BEGIN Available data
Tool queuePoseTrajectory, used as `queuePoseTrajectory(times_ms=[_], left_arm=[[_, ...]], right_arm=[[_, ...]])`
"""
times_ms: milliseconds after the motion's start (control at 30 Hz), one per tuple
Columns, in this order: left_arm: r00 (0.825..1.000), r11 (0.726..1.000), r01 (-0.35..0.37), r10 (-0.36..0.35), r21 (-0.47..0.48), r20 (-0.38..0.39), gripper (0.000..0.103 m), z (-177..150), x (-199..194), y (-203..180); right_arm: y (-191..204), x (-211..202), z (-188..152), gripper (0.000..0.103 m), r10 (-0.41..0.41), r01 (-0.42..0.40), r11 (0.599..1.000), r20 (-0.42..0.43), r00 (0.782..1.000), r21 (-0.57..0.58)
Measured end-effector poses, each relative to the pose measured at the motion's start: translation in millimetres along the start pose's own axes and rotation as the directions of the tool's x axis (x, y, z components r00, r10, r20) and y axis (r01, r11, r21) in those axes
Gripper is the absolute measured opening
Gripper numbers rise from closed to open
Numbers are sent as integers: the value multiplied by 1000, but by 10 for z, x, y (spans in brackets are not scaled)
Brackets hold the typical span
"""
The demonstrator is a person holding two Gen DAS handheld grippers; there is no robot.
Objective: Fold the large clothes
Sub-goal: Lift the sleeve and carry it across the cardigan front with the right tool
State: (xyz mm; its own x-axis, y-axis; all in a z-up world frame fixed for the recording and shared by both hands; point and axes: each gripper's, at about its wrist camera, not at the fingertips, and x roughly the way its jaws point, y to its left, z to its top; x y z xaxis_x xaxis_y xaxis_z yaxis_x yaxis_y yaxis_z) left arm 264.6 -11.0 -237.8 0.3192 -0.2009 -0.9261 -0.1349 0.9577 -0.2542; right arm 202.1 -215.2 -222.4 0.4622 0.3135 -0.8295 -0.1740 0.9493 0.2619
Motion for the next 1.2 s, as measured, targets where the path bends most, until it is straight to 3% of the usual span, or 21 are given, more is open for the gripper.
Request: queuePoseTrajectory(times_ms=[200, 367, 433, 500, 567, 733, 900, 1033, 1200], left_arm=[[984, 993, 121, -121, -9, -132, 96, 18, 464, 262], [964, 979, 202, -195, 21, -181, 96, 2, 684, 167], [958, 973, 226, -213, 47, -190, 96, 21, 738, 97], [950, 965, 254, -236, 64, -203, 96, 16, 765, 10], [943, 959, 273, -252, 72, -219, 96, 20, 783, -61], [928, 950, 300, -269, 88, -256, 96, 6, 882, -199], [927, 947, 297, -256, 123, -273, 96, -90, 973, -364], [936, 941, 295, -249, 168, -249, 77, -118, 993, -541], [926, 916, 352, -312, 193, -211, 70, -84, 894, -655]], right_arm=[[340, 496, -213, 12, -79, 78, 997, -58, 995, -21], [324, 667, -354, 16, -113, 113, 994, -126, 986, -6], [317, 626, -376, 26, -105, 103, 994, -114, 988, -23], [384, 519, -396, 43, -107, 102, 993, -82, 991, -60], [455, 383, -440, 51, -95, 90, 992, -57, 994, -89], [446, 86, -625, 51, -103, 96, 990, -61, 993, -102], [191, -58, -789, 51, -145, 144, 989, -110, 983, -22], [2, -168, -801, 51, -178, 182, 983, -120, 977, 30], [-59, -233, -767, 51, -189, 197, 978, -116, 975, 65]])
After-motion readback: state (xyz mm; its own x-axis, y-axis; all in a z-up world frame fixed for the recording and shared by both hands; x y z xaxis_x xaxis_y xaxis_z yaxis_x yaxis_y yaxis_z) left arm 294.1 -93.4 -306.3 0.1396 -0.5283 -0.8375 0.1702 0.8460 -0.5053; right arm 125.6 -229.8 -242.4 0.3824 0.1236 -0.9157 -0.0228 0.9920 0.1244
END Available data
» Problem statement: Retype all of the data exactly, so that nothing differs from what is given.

» Result for this task:
Tool queuePoseTrajectory, used as `queuePoseTrajectory(times_ms=[_], left_arm=[[_, ...]], right_arm=[[_, ...]])`
"""
times_ms: milliseconds after the motion's start (control at 30 Hz), one per tuple
Columns, in this order: left_arm: r00 (0.825..1.000), r11 (0.726..1.000), r01 (-0.35..0.37), r10 (-0.36..0.35), r21 (-0.47..0.48), r20 (-0.38..0.39), gripper (0.000..0.103 m), z (-177..150), x (-199..194), y (-203..180); right_arm: y (-191..204), x (-211..202), z (-188..152), gripper (0.000..0.103 m), r10 (-0.41..0.41), r01 (-0.42..0.40), r11 (0.599..1.000), r20 (-0.42..0.43), r00 (0.782..1.000), r21 (-0.57..0.58)
Measured end-effector poses, each relative to the pose measured at the motion's start: translation in millimetres along the start pose's own axes and rotation as the directions of the tool's x axis (x, y, z components r00, r10, r20) and y axis (r01, r11, r21) in those axes
Gripper is the absolute measured opening
Gripper numbers rise from closed to open
Numbers are sent as integers: the value multiplied by 1000, but by 10 for z, x, y (spans in brackets are not scaled)
Brackets hold the typical span
"""
The demonstrator is a person holding two Gen DAS handheld grippers; there is no robot.
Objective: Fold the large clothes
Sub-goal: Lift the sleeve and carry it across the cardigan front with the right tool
State: (xyz mm; its own x-axis, y-axis; all in a z-up world frame fixed for the recording and shared by both hands; point and axes: each gripper's, at about its wrist camera, not at the fingertips, and x roughly the way its jaws point, y to its left, z to its top; x y z xaxis_x xaxis_y xaxis_z yaxis_x yaxis_y yaxis_z) left arm 264.6 -11.0 -237.8 0.3192 -0.2009 -0.9261 -0.1349 0.9577 -0.2542; right arm 202.1 -215.2 -222.4 0.4622 0.3135 -0.8295 -0.1740 0.9493 0.2619
Motion for the next 1.2 s, as measured, targets where the path bends most, until it is straight to 3% of the usual span, or 21 are given, more is open for the gripper.
Request: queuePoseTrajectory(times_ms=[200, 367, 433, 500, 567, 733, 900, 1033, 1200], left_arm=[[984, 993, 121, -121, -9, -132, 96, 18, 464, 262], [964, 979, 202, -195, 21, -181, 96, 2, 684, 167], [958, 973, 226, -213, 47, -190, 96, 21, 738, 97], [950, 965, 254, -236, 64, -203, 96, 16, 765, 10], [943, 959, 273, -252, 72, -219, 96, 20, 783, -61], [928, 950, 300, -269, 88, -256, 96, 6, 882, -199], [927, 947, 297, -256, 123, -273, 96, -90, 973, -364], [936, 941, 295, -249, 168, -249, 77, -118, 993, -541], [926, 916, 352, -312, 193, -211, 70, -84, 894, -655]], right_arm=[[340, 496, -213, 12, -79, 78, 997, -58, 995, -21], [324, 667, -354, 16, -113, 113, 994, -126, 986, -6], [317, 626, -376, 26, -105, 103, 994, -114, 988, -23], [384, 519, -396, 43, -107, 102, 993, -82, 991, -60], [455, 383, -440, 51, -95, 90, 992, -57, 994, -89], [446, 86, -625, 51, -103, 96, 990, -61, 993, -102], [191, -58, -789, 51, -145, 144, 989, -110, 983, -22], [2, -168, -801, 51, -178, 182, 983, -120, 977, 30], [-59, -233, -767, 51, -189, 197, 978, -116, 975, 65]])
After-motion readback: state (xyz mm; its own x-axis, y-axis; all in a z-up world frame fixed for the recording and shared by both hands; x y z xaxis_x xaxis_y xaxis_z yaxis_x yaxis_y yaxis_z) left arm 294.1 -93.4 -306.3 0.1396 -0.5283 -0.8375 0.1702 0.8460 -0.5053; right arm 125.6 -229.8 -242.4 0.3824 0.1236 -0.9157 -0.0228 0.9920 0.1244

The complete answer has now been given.